§ **Work task**:
Lines in the listing below that contain the string "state" are to be found and copied.

§ **Information provided**:
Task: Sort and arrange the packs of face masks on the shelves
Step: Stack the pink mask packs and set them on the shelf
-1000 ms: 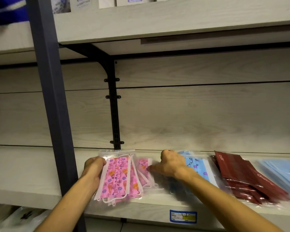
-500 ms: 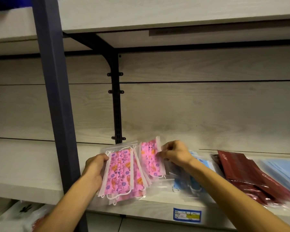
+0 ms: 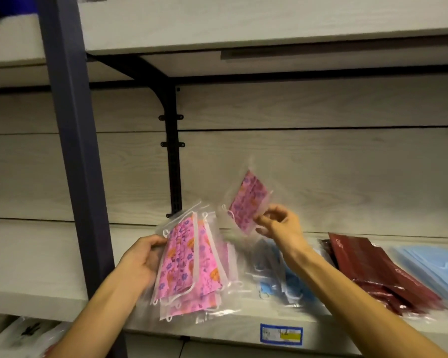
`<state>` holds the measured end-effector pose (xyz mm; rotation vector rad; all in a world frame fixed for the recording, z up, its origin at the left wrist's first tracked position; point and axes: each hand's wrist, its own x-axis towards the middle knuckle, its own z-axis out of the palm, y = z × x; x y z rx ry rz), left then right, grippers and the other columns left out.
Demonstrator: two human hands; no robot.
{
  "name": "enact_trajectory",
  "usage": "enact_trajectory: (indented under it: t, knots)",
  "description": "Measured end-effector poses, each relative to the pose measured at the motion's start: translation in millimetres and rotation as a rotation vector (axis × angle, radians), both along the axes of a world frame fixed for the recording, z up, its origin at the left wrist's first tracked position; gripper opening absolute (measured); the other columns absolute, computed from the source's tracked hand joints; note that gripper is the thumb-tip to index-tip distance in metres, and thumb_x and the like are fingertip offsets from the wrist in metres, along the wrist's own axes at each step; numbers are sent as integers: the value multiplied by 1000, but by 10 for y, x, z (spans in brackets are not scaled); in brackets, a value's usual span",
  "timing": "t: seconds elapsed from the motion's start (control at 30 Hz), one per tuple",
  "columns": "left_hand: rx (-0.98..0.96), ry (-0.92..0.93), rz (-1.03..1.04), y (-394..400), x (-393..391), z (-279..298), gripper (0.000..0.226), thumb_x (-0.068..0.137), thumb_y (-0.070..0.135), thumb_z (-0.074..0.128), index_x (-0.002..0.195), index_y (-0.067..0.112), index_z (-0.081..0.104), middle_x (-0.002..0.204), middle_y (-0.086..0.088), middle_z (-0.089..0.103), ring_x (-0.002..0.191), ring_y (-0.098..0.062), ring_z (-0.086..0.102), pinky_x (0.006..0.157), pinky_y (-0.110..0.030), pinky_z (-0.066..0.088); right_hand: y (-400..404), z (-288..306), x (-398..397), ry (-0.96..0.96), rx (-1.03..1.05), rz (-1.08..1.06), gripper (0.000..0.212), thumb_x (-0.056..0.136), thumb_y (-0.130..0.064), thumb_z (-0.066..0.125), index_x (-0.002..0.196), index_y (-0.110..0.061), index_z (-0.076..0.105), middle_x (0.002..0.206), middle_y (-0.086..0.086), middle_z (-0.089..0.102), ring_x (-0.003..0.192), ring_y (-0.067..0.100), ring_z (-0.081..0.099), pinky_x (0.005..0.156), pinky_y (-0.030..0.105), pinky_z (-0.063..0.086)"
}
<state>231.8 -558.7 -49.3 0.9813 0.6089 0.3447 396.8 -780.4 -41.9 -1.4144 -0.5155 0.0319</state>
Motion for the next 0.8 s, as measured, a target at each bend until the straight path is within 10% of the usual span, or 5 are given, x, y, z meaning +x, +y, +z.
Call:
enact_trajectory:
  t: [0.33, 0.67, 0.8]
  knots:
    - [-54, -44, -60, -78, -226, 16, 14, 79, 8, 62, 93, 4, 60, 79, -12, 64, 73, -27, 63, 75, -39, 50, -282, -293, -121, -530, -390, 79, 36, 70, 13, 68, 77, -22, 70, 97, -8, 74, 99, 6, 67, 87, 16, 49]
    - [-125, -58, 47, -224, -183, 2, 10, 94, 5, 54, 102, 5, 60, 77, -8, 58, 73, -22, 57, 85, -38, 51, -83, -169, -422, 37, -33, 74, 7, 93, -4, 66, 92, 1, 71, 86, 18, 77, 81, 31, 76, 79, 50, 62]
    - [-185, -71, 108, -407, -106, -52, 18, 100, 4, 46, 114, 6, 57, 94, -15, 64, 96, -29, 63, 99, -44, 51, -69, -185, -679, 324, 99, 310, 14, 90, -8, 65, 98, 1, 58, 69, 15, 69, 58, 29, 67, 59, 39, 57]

§ **Result for this exercise**:
`<state>` holds the measured end-effector pose (xyz mm; rotation vector rad; all in a world frame fixed for the recording, z up, its origin at the left wrist's first tracked position; point and axes: each hand's wrist, its own x-axis towards the middle knuckle, its own z-axis out of the palm, y = z × x; x y z rx ry rz), left then right, grippers and the other columns left out.
<state>231.8 -558.7 -49.3 0.9813 0.6089 0.3447 396.8 -780.4 -41.9 -1.4144 -0.5155 0.0319</state>

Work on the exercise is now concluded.